21La alusión recurrente al “rebrote terrorista” ha sido y sigue siendo ampliamente usada y manipulada políticamente en Perú. El fujimorismo asentó su legitimidad reivindicando hasta la saciedad el papel de “pacificador” del expresidente Fujimori (1990-2000). Desde hace tres décadas el fujimorismo reivindica la “mano dura” como única opción para evitar volver al caos de los tiempos del “terrorismo”. La expresión “conflicto armado interno”, acuñada por la CVR, es rechazada por los fujimoristas quienes solo aceptan hablar de “lucha contra el terrorismo”. Cualquier opositor a esta lectura sesgada es acusado de cómplice de los terroristas. La instrumentalización del miedo como mecanismo eficaz de control social se impuso durante los dos mandatos de Fujimori para asentar su poder autoritario [Burt, 2007]. Pero luego de su ocaso la estrategia de agitar el “cuco” terrorista siguió siendo utilizada por los Gobiernos ulteriores, mediante la criminalización de los movimientos sociales, y en la gestión de los conflictos socioambientales que sacuden el país.2
Cadáveres incómodos y “desperuanización”
22La conmoción política a raíz de este pánico moral resultó excesiva frente al peligro que representaría el mausoleo y las conmemoraciones allí realizadas. Pero desde las autoridades locales, como el alcalde de Comas, pasando por congresistas de diversas bancadas, casi toda la clase política expresó su rechazo y manifestó su temor, reclamando el derrumbamiento del “mausoleo terrorista”. Los únicos congresistas que se opusieron a la demolición, debido a que no se respetaría el derecho a un entierro digno, fueron acusados de cómplices de los terroristas e incluso de traición a la patria. El propio presidente Kuczynski afirmó tajantemente, al estallar el escándalo, que “[el mausoleo] debe desaparecer”; palabras pronunciadas en Colombia donde, ironía de la situación, asistía a la ceremonia de firma de los acuerdos de Paz con las Fuerzas Armadas Revolucionarias de Colombia (FARC).

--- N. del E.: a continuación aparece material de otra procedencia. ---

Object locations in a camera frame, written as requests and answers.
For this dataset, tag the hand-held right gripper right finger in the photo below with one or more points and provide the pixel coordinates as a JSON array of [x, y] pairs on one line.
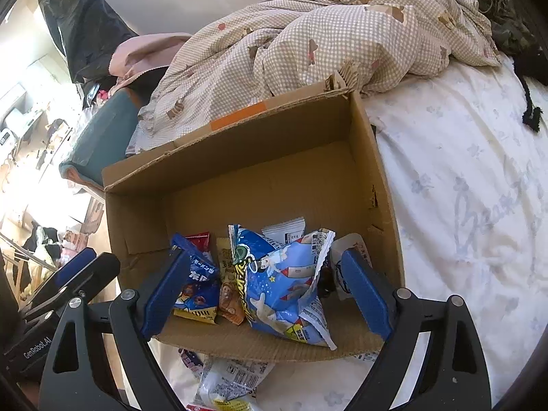
[[366, 295]]

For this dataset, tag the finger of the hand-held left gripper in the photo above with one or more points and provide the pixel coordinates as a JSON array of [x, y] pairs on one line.
[[77, 265], [100, 272]]

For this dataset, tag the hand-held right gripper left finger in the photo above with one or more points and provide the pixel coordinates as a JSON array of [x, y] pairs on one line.
[[165, 291]]

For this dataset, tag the blue bear snack packet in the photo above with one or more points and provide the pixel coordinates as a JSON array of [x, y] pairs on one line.
[[199, 295]]

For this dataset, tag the plain white snack packet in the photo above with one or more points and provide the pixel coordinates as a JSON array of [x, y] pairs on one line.
[[338, 265]]

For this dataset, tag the red white snack packet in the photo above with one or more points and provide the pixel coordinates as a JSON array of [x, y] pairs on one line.
[[199, 244]]

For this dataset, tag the orange cartoon snack packet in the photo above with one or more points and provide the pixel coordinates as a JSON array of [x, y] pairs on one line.
[[229, 299]]

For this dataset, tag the pink purple snack packet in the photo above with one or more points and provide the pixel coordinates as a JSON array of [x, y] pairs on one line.
[[190, 361]]

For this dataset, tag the blue rocket snack packet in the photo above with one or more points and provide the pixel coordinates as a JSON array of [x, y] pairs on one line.
[[278, 282]]

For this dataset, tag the white printed snack packet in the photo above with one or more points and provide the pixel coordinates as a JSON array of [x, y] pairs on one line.
[[287, 231]]

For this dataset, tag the clear white packet outside box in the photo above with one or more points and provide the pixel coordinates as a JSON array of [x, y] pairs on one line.
[[231, 381]]

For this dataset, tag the brown cardboard box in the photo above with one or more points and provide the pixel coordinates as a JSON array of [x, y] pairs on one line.
[[265, 180]]

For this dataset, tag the teal cushion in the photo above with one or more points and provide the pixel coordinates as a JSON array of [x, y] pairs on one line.
[[102, 137]]

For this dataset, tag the white bear bed sheet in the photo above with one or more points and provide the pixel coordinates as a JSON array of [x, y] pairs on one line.
[[449, 180]]

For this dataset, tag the pink cloth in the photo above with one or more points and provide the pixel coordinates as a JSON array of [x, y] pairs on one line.
[[145, 51]]

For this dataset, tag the black garment bag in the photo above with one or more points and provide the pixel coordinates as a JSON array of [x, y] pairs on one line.
[[85, 30]]

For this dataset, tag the checked bear duvet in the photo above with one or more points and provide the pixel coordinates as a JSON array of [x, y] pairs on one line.
[[299, 51]]

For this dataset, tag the camouflage cloth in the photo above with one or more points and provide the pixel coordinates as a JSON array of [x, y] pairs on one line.
[[492, 0]]

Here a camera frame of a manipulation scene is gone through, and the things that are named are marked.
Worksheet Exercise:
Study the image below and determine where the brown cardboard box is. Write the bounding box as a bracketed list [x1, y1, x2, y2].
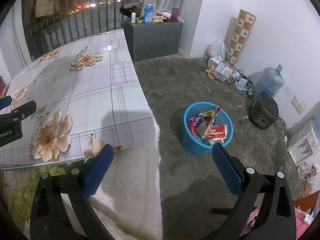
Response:
[292, 190, 320, 214]

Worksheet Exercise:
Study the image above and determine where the black box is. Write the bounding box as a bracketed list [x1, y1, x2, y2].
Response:
[119, 5, 145, 17]

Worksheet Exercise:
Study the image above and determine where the white plastic bag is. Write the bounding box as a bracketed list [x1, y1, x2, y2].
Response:
[205, 39, 227, 60]

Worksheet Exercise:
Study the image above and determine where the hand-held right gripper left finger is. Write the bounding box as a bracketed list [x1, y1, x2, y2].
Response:
[29, 144, 118, 240]

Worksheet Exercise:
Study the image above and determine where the black rice cooker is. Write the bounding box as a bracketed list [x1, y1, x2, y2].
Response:
[249, 91, 279, 130]

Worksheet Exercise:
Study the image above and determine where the magenta patterned cloth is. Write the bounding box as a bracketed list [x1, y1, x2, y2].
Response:
[0, 76, 10, 98]

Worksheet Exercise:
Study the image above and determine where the pile of snack packets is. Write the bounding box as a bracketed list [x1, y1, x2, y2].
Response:
[296, 164, 318, 181]

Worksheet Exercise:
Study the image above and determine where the crumpled white packaging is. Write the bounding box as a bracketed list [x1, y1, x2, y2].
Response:
[234, 70, 254, 92]

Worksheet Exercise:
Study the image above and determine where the metal balcony railing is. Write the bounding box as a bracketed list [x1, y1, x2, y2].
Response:
[22, 0, 148, 58]

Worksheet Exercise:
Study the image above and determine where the white green plush blanket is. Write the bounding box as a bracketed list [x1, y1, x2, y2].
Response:
[0, 122, 165, 240]

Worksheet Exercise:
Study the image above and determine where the pink clothing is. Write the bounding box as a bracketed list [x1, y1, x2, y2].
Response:
[246, 200, 313, 233]

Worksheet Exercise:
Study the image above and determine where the grey cabinet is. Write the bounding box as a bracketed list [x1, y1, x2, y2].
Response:
[122, 20, 184, 63]

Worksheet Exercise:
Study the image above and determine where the purple snack bag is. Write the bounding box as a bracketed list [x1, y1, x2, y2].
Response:
[187, 115, 203, 125]

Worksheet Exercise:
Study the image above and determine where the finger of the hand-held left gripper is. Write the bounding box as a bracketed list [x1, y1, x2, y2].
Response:
[0, 95, 12, 111]
[0, 100, 37, 125]

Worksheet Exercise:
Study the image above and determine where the blue plastic basket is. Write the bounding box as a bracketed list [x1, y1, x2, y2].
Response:
[182, 102, 233, 155]

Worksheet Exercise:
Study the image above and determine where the white cardboard box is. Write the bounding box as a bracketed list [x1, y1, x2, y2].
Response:
[287, 126, 320, 166]

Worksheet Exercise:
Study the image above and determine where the blue water jug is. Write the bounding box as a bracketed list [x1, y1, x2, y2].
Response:
[252, 64, 285, 98]

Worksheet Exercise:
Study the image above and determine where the printed paper carton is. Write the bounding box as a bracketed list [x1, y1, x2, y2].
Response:
[206, 57, 237, 82]

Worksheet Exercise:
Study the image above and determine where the blue detergent bottle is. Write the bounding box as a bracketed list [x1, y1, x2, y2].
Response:
[143, 4, 156, 24]

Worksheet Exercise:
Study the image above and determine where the tall patterned cardboard box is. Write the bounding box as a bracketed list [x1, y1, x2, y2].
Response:
[225, 9, 257, 67]

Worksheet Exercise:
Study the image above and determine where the red white snack bag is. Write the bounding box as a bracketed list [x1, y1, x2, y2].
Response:
[204, 124, 228, 141]

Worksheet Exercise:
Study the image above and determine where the power cable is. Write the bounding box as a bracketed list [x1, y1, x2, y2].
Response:
[274, 117, 291, 143]

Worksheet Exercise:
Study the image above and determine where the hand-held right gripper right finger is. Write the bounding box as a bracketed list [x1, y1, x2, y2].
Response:
[201, 142, 298, 240]

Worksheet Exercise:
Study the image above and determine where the wall socket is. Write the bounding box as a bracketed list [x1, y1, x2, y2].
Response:
[291, 96, 305, 113]

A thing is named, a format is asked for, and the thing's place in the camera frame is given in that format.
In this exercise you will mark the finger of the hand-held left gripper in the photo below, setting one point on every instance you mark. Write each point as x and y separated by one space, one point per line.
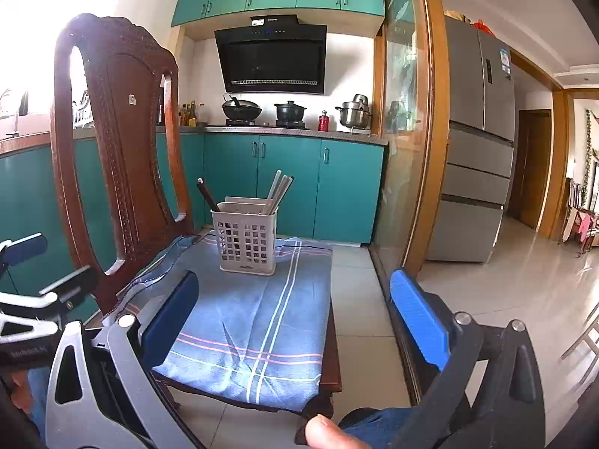
75 283
28 249

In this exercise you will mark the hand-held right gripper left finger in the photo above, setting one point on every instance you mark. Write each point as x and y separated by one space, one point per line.
171 318

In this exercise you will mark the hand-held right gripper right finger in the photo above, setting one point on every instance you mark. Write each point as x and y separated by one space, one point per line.
419 318

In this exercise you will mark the white plastic utensil basket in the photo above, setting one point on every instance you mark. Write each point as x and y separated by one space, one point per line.
243 248

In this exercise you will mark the black chopstick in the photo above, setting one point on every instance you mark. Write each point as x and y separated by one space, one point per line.
206 194

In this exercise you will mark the white chopstick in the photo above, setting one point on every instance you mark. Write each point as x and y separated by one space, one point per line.
274 189

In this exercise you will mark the bundle of mixed chopsticks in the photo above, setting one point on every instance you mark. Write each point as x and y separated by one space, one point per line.
283 194

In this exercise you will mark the person's left hand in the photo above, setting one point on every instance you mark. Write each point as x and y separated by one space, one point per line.
19 386

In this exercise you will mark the person's right hand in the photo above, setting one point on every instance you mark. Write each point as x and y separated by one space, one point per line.
330 432

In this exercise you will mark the blue plaid cloth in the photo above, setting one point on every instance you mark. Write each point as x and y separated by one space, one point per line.
262 313

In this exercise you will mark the person's jeans leg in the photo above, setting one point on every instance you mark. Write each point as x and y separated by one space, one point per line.
374 425

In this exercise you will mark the carved wooden chair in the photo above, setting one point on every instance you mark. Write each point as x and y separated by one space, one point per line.
117 149

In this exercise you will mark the wood framed glass door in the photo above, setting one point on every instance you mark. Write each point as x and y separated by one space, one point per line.
402 173

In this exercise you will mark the white dish rack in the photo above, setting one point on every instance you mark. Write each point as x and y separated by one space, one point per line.
82 110

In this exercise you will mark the grey refrigerator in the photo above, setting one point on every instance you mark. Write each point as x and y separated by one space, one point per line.
472 173

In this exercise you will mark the metal folding rack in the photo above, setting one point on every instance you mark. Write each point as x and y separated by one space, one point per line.
585 332

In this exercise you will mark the teal lower cabinets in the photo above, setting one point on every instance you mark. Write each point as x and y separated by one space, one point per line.
290 187

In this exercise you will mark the brown wooden door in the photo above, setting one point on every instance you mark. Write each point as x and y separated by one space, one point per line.
531 173

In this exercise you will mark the drying rack with clothes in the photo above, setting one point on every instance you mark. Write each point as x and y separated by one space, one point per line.
585 224

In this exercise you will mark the grey kitchen countertop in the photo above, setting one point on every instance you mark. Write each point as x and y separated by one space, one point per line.
355 136

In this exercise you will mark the amber oil bottle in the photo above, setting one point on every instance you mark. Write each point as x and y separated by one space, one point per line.
183 118
192 116

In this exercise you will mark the clear condiment bottle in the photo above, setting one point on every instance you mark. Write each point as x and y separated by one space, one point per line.
203 117

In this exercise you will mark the stainless steel pot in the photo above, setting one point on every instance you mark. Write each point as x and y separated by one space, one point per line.
354 114

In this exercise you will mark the red bottle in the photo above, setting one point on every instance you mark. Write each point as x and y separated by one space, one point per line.
324 122

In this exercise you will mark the black wok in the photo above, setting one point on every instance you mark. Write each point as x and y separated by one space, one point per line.
241 110

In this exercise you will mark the gas stove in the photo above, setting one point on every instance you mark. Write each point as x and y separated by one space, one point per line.
290 125

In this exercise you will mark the green vine garland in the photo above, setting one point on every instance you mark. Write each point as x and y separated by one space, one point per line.
588 159

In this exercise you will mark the black lidded pot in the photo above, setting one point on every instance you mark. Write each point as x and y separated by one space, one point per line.
289 112

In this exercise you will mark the black range hood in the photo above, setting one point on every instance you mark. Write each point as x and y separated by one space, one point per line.
271 61

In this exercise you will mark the red bag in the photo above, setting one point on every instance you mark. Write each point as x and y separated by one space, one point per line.
483 28

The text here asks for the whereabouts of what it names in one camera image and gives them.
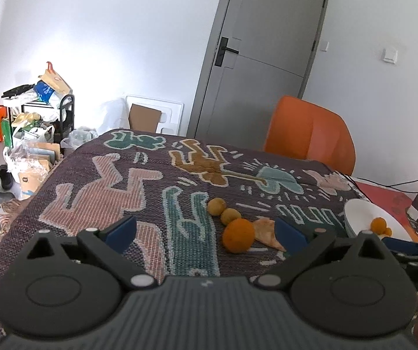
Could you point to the beige slippers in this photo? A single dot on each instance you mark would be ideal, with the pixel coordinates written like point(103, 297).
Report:
point(26, 118)

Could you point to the green box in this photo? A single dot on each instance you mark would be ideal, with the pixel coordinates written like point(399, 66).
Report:
point(7, 133)

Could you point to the white foam board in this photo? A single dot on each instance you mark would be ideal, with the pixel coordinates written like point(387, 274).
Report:
point(172, 113)

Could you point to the small yellow round fruit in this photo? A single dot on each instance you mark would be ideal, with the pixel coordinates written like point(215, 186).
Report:
point(216, 206)
point(230, 216)

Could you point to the bread roll back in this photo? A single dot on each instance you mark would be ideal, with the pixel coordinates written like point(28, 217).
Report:
point(266, 231)

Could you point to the white plastic bag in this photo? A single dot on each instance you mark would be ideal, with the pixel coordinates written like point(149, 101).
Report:
point(26, 167)

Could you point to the black slipper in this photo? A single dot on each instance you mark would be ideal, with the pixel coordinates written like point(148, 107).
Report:
point(5, 177)

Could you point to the plain kraft paper bag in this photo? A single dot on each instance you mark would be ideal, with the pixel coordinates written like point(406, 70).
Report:
point(46, 153)

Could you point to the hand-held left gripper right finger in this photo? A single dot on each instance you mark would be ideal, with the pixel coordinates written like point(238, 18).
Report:
point(289, 234)

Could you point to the large orange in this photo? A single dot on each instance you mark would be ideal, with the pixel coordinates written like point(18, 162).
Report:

23Acorde a la exigencia de demolición del mausoleo, el municipio de Comas buscó reubicar los ocho cuerpos en otra zona del mismo cementerio para que cada difunto fuese enterrado por separado y evitar homenajes a los “terroristas”. Pero los familiares no aceptaron moverlos del edificio que habían hecho construir. Finalmente, con el fin explícito de que el municipio pudiera demoler el mausoleo sin la necesaria autorización judicial, se promulgó en octubre 2018 el arreglo de una norma sobre inhumaciones en los cementerios (Ley No 30868). A los pocos días, se notificó a los familiares la inminente destrucción para que trasladen a sus difuntos hacia los lugares individuales y esparcidos, adjudicados. Pero la Corte de Lima Norte concedió, con efecto suspensivo, el recurso de apelación interpuesto por el padre de uno de los presos cuyos restos reposaban en el mausoleo. Pese a esta decisión judicial, el alcalde de Comas, ante las cámaras de los medios autorizados, hizo destruir el edificio en diciembre de 2018. Los familiares llegaron al cementerio cuyo acceso estaba restringido y el fiscal no los autorizó a presenciar la diligencia. Los parientes recién pudieron ingresar cuando las autoridades partieron raudamente sin comunicarse con ellos.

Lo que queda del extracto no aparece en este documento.